You might have to create the META-INF directory first, and copy ejb-jar.xml into that directory. The TravelAgent EJB is now complete and ready to be deployed.

To make your TravelAgent EJB available to a client application, you need to use the deployment utility or wizard of your EJB server. The deployment utility reads the JAR file to add the TravelAgent EJB to the EJB server environment. Unless your EJB server has special requirements, it is unlikely that you will need to change or add any new attributes to the bean. You will not need to create a database table, since the TravelAgent EJB is using the Cabin EJB and is not itself persistent. However, you will need to map the <ejb-ref> element in the TravelAgent EJB's deployment descriptor to the Cabin EJB. Your EJB server's deployment facilities provides a mechanism for accomplishing this task (see Exercise 4.2 in the Workbook).
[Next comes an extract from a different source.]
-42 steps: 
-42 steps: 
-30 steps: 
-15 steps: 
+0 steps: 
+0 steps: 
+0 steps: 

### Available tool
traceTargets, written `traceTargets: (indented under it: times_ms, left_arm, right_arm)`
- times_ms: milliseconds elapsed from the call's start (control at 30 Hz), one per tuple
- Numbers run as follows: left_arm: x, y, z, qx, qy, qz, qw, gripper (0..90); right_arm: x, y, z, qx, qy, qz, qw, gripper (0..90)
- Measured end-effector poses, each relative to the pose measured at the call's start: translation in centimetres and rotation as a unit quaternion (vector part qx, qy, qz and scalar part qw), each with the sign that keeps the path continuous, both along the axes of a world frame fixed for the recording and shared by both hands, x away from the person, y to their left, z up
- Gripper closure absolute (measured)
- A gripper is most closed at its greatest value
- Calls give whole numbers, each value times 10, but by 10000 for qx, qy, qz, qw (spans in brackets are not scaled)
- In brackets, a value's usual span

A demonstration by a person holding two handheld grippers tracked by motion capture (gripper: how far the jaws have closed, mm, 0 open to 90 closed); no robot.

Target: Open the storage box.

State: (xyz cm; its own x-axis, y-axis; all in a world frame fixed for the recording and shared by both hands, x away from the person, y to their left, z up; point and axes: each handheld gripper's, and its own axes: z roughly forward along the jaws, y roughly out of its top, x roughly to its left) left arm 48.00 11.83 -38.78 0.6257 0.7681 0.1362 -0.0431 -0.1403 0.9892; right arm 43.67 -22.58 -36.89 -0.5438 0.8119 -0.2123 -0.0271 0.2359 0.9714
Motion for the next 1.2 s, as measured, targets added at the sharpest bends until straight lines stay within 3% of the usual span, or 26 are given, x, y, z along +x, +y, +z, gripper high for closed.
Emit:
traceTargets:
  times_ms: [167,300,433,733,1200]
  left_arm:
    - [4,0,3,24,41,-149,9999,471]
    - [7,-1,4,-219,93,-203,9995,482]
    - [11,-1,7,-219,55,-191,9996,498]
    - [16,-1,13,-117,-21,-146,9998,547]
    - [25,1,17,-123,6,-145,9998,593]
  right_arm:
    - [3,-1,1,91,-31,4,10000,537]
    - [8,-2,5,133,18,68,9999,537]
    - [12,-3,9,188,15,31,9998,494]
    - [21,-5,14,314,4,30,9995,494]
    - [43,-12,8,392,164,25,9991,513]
Creating a Client Application

To show that our session bean works, we'll create a simple client application that uses it. This client produces a list of cabins assigned to ship 1 with a bed count of 3. Its logic is similar to the client we created earlier to test the Cabin EJB: it creates a context for looking up TravelAgentHomeRemote, creates a TravelAgent EJB, and invokes listCabins( ) to generate a list of the cabins available. Here's the code:

import com.titan.travelagent.TravelAgentRemote;
import com.titan.travelagent.TravelAgentHomeRemote;

import javax.naming.InitialContext;
import javax.naming.Context;
import javax.naming.NamingException;
import javax.ejb.CreateException;
import java.rmi.RemoteException;
import java.util.Properties;
import javax.rmi.PortableRemoteObject;

public class Client_3 {
    public static int SHIP_ID = 1;
    public static int BED_COUNT = 3;

    public static void main(String [] args) {
        try {
            Context jndiContext = getInitialContext( );
           
            Object ref = jndiContext.lookup("TravelAgentHomeRemote");
            TravelAgentHomeRemote home = (TravelAgentHomeRemote)
                PortableRemoteObject.narrow(ref,TravelAgentHomeRemote.class);
        
            TravelAgentRemote travelAgent = home.create( );
        
            // Get a list of all cabins on ship 1 with a bed count of 3.
            String list [] = travelAgent.listCabins(SHIP_ID,BED_COUNT);
        
            for(int i = 0; i < list.length; i++){
                System.out.println(list[i]);
            }
        
        } catch(java.rmi.RemoteException re){re.printStackTrace( );}
            catch(Throwable t){t.printStackTrace( );}
    }
    static public Context getInitialContext( ) throws Exception {
        Properties p = new Properties( );
        // ... Specify the JNDI properties specific to the vendor.
        return new InitialContext(p);
    }
}

When you have successfully run Client_3, the output should look like this:

1,Master Suite                  ,1
3,Suite 101                     ,1
5,Suite 103                     ,1
7,Suite 105                     ,1
9,Suite 107                     ,1
12,Suite 201                     ,2
14,Suite 203                     ,2
16,Suite 205                     ,2
18,Suite 207                     ,2
20,Suite 209                     ,2
22,Suite 301                     ,3
24,Suite 303                     ,3
26,Suite 305                     ,3
28,Suite 307                     ,3
30,Suite 309                     ,3

You have now successfully created the first piece of the TravelAgent session bean - a method that obtains a list of cabins by manipulating the Cabin EJB entity.